Leksana founded the company in 2023 with Timmy Galvin, its CTO. The two met at Harvard Business School. Leksana previously worked as a consultant at BCG and holds degrees in mechanical engineering. Galvin holds two computer science degrees from MIT, spent seven years as a nuclear submarine officer in the U.S. Navy, taught cybersecurity at the Naval Academy, and holds a software patent for data algorithms. Before Fazeshift, the pair ran a startup called Carma, where they said they found themselves tracking payments for ten customers on color-coded spreadsheets.

The platform sits on top of a company’s existing technology stack as an execution layer rather than introducing another system of record. Its AI agents handle invoicing, collections outreach, payment matching, reconciliation, and customer communication across the tools finance teams already use. Fazeshift said its technology automates more than 90% of manual AR tasks. Rather than surfacing recommendations for a person to act on, the agents execute workflows directly, placing the company in a cohort of AI startups moving from the copilot model into autonomous operation.

“What sets us apart is our ability to handle complex workflows that other tools fail to solve,” Leksana said, “especially in industries like wholesale, construction, staffing, and HVAC, where AR processes are highly fragmented and manual.”

The company said it has grown revenue twelvefold over the past year and now serves dozens of enterprise customers, including eight valued at more than $1 billion. Clients include Sigma Computing, Snyk, Meter, and Clipboard Health, alongside one of the largest independent wholesale distributors in the southeastern United States, the world’s top e-commerce aggregator, and a global leader in music publishing, according to the company. Fazeshift said it automated more than 9,000 customer communications in a single day for one client and helped collect $7.4 million in cash within weeks of deployment for another.

Rocio Wu, a partner at F-Prime Capital, said the firm was drawn to the gap between how critical accounts receivable is to corporate cash flow and how little the underlying workflows have changed.

“You’d be surprised how many Fortune 500 companies only started adopting software a few years ago and still have dozens, if not hundreds, of AR clerks on staff,” Wu said. “That gap between how critical the function is and how broken the workflows remain is exactly the kind of opportunity we look for.”

Wu described the founding team as having built the platform they wished they had at their previous company. “When you meet founders like that, you move fast,” she said.

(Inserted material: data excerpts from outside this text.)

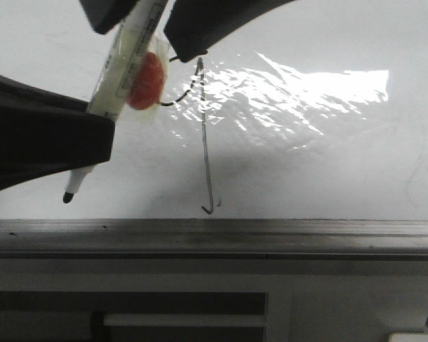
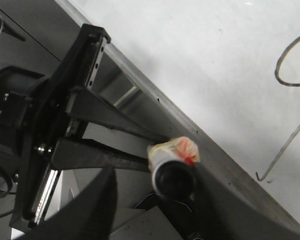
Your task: Write number 9 on whiteboard
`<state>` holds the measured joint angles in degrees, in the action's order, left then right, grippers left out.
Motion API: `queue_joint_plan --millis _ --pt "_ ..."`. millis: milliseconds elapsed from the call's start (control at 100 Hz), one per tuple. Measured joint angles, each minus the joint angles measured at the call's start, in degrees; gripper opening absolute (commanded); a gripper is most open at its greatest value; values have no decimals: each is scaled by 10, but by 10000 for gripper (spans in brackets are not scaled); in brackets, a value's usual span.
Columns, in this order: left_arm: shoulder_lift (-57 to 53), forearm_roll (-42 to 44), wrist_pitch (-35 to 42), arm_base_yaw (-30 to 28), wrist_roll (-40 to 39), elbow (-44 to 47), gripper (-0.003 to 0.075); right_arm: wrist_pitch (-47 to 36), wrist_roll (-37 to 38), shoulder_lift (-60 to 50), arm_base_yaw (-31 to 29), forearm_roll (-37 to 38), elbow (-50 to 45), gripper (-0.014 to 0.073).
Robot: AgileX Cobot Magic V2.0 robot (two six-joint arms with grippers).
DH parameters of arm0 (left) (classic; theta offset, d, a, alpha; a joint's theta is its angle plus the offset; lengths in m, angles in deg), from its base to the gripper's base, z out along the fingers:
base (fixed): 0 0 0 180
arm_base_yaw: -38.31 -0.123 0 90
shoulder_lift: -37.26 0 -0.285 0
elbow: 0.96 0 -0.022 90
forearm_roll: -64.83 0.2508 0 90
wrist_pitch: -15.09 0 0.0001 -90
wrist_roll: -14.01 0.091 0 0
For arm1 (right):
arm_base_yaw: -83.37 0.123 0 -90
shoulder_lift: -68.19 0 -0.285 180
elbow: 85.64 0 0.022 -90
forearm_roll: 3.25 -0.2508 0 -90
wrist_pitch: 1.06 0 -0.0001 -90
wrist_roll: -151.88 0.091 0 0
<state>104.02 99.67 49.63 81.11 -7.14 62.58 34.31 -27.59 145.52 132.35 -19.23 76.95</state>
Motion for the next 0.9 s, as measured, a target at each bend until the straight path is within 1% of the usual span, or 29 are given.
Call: queue_joint_plan --millis 90,170,280,400,550,800,830,880,900 --pt "0 -47 -13 0 -38 0 -20 1 0 0 0 -1 0 440" --pt "1 -124 -39 0 -74 0 -20 2 0 0 0 -1 0 440" --pt "13 -223 -64 0 -99 0 -20 3 0 0 0 -1 0 440" --pt "40 -284 -70 0 -129 0 -20 3 0 0 0 -1 0 440" --pt "71 -292 -56 0 -158 -2 -20 3 0 0 0 -1 0 440" --pt "82 -289 -37 0 -165 -3 -15 4 2 0 0 -2 0 440" --pt "83 -289 -35 0 -165 -3 -3 4 2 0 0 -2 0 440" --pt "84 -288 -33 0 -166 -3 41 4 2 0 0 -2 0 440" --pt "85 -287 -32 0 -166 -3 78 4 2 0 0 -2 0 440"
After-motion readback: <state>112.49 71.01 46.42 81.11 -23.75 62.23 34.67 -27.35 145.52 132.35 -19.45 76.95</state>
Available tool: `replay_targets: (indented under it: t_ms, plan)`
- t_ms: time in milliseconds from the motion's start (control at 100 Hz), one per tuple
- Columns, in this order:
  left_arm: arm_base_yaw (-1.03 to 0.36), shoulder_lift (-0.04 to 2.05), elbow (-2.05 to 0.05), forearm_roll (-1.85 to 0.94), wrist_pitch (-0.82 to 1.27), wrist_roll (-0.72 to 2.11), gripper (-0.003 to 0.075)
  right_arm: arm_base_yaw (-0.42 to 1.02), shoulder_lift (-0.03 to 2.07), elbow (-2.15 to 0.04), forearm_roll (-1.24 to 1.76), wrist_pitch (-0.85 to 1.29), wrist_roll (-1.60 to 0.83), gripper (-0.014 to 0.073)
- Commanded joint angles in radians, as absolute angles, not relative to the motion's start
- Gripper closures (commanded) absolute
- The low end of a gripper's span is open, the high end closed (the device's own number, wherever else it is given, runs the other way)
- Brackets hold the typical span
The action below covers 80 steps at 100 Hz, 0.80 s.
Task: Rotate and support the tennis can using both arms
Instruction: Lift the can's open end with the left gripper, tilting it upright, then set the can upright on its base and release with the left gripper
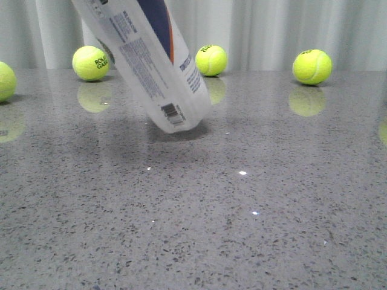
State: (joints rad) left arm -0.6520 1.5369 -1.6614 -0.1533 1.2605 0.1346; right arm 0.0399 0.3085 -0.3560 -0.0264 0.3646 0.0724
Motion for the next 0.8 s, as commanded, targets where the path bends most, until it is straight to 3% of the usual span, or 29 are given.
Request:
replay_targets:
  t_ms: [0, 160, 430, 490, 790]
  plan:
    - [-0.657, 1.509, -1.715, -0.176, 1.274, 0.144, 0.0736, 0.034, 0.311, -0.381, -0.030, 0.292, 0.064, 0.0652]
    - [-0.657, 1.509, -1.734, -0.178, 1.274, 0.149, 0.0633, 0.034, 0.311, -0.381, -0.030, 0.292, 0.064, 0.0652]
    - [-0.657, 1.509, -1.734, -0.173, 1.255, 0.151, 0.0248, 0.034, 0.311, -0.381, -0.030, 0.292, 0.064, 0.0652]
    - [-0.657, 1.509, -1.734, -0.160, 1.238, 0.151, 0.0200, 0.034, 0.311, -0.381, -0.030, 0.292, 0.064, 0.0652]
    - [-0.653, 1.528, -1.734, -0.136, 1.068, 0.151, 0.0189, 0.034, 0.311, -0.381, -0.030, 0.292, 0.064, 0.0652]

Accounting technology startups have benefited from broader investor interest in AI software that can operate autonomously rather than serve as an assistant. Capital flowing into the sector has concentrated into fewer, larger bets on companies with demonstrated traction, a pattern visible in the recent raises by Pennylane, Ramp, and now Fazeshift. OpenAI announced a partnership with PwC during the same period to build AI agents for corporate finance functions including forecasting, planning, and payments.

Fazeshift said it views accounts receivable as its entry point. Leksana said the long-term plan is to expand into a broader set of CFO functions. “We’re building toward a future of autonomous finance where core operational work is executed by AI,” she said, “and human teams can focus on agent management, strategic work, and governance.”

The company said it plans to use the new funding to hire and to accelerate product development. It did not disclose its valuation.